Simplificando
casi hasta lo injustificable, podríamos decir que olvidar no es un proceso
puramente pasivo, sino una función cerebral activa y compleja. Olvidar no
consiste en la mera atenuación o desaparición de los recuerdos por el simple
paso del tiempo —como se van borrando, por ejemplo, las inscripciones en un
lápida antigua abandonada a la intemperie—, sino que existen complicados
mecanismos cerebrales, responsables de ese fenómeno fisiológico al que los
neurocientíficos denominan ‘extinción del recuerdo’. Con toda probabilidad,
esta dinámica no es aplicable por igual a cualquier clase de recuerdos y se
refiere sobre todo a la sustitución o reemplazamiento de unos recuerdos por
otros más recientes, pero por ahora no querría complicar excesivamente el tema.
El protagonista
de un relato de ficción mío, titulado Investigaciones sobre la memoria, era uno de los
científicos que trabajan justamente en ese campo y por eso voy a decir
una palabras sobre el asunto.
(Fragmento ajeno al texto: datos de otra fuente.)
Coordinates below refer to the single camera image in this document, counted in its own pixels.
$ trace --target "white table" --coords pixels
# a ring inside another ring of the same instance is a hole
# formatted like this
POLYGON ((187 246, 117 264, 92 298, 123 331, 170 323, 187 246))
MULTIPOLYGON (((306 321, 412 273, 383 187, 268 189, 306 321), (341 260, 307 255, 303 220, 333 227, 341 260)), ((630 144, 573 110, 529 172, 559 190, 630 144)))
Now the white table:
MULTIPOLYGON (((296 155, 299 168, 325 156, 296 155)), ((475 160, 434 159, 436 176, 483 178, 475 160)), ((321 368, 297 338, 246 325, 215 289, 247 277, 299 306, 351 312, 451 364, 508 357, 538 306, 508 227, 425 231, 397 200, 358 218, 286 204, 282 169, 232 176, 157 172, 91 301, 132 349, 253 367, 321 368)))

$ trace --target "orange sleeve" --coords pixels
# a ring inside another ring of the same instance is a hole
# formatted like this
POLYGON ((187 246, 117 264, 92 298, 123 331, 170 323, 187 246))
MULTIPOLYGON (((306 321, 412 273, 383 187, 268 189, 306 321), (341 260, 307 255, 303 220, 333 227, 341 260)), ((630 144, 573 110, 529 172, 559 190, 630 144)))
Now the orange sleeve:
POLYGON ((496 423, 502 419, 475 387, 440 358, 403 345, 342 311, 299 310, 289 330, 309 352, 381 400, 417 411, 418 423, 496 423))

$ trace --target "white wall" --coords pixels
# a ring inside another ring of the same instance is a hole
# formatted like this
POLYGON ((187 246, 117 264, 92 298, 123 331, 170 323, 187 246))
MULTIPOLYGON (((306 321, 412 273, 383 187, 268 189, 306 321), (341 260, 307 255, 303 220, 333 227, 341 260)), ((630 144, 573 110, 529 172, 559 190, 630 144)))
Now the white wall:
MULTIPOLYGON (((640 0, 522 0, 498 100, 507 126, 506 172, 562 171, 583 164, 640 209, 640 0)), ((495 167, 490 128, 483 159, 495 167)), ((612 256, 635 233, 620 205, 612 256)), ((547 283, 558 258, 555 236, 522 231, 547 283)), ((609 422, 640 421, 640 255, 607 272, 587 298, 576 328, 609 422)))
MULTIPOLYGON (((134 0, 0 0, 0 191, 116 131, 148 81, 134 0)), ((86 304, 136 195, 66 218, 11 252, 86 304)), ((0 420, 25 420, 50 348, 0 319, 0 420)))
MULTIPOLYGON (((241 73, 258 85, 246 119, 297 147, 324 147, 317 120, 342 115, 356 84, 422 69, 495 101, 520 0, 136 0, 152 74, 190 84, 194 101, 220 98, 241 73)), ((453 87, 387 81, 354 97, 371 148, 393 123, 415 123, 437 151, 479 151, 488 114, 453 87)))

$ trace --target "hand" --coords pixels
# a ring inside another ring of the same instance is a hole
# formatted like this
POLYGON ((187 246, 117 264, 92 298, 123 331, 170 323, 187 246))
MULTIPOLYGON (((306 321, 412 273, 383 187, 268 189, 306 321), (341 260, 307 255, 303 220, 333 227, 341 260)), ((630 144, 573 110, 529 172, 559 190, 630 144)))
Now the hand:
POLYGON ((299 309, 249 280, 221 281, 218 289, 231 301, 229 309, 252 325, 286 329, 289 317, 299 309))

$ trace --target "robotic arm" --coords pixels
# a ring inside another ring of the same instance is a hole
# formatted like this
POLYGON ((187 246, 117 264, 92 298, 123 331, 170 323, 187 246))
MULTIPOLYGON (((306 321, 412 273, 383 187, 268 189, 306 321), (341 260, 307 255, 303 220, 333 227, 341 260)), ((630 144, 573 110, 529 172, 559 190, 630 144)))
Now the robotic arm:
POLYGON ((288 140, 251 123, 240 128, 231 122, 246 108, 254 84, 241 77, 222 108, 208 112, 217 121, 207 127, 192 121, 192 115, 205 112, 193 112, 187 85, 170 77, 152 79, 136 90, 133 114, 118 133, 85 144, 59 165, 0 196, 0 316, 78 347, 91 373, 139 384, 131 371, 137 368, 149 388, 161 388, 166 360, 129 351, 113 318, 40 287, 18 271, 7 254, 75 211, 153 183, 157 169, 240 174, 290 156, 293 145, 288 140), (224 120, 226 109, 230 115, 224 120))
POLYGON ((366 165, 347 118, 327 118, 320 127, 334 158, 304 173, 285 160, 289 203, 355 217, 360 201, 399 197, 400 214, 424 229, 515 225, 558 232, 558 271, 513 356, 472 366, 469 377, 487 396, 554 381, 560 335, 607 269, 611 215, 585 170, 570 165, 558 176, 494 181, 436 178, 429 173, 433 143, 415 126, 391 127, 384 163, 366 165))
Este
profesor Bermejo luchaba al final, en secreto y sin tregua, para olvidar el
accidente en el que murió su querida esposa, Kitza. Cambió por completo el
curso de sus investigaciones de toda una vida, conducentes a mejorar la
capacidad de recordar y aprender de los seres humanos, cuando descubrió que
para estos el olvido puede ser tan dulce y necesario como el recuerdo.
Existe un gen
llamado Tet1 —en realidad es el controlador de un grupo de genes—
que parece jugar un papel en la extinción de los recuerdos. Los genes ejercen
su acción a través de la síntesis de ciertas proteínas especiales, los
mediadores, que modifican la intensidad o el curso de los muchos procesos
biológicos. Las proteínas cuya síntesis es influenciada por el gen Tet1,
se encuentran fundamentalmente en el cerebro, en aquellas zonas relacionadas
con la memoria.
Experimentos
realizados en el Massachusetts Institute of Technology, el famoso MIT, con ratones en
los que el funcionamiento, la ‘expresión’ del gen Tet1 estaba bloqueada,
mostraron que estos animales no tenían ningún problema para aprender nuevas
tareas y memorizarlas —o sea, para formar nuevos recuerdos—, mientras que sí
había diferencias, entre ellos y los ratones normales, en cuanto a la extinción
de los recuerdos ya formados.
Esta expresión del
gen está determinada por el grado de metilación (un tipo de transformación química) del DNA. Cuando la intensidad
de la metilación es alta, se impide la expresión del gen, y lo contrario ocurre
cuando la metilación es baja. Los ratones que carecen del gen Tet1 muestran una
actividad baja en los procesos de desmetilación del DNA, en áreas del córtex
cerebral y el hipocampo, que son claves en los procesos de aprendizaje y
memoria. Debido a ello, los niveles de metilación del DNA son altos y los
mediadores necesarios para la extinción de los recuerdos se producen en pequeña
cantidad, dificultando y enlenteciendo el fenómeno. En ciertos casos, se han encontrado niveles
de metilación vecinos al 60 %, en los ratones
con bloqueo del Tet1, mientras que en los normales el nivel era sólo del 8 %.
Esto podría ser
importante para los pacientes que sufren el conocido como posttraumatic
stress disorder, PTSD (en castellano, traduciendo literalmente, trastorno de
stress postraumático), que podrían beneficiarse de un tratamiento que
potenciara su capacidad para olvidar el acontecimiento causa de su trastorno y
mejorar así sus síntomas. Obviamente, se está hablando de traumatismos
psíquicos, no físicos. También podría ser útil para combatir ciertas
adicciones. Se emplearían sustancias que potencian la extinción de los
recuerdos, entre las que se han probado los inhibidores de la actividad de la
PKMzeta, el propanolol, la MDMA
(3,4-metilendioximetanfetamina) y otras. En un futuro, todavía nada inmediato, se
podrían conseguir incluso sustancias muy específicas, capaces de destruir algún
tipo muy concreto de recuerdos, vinculados a determinados grupos de causas.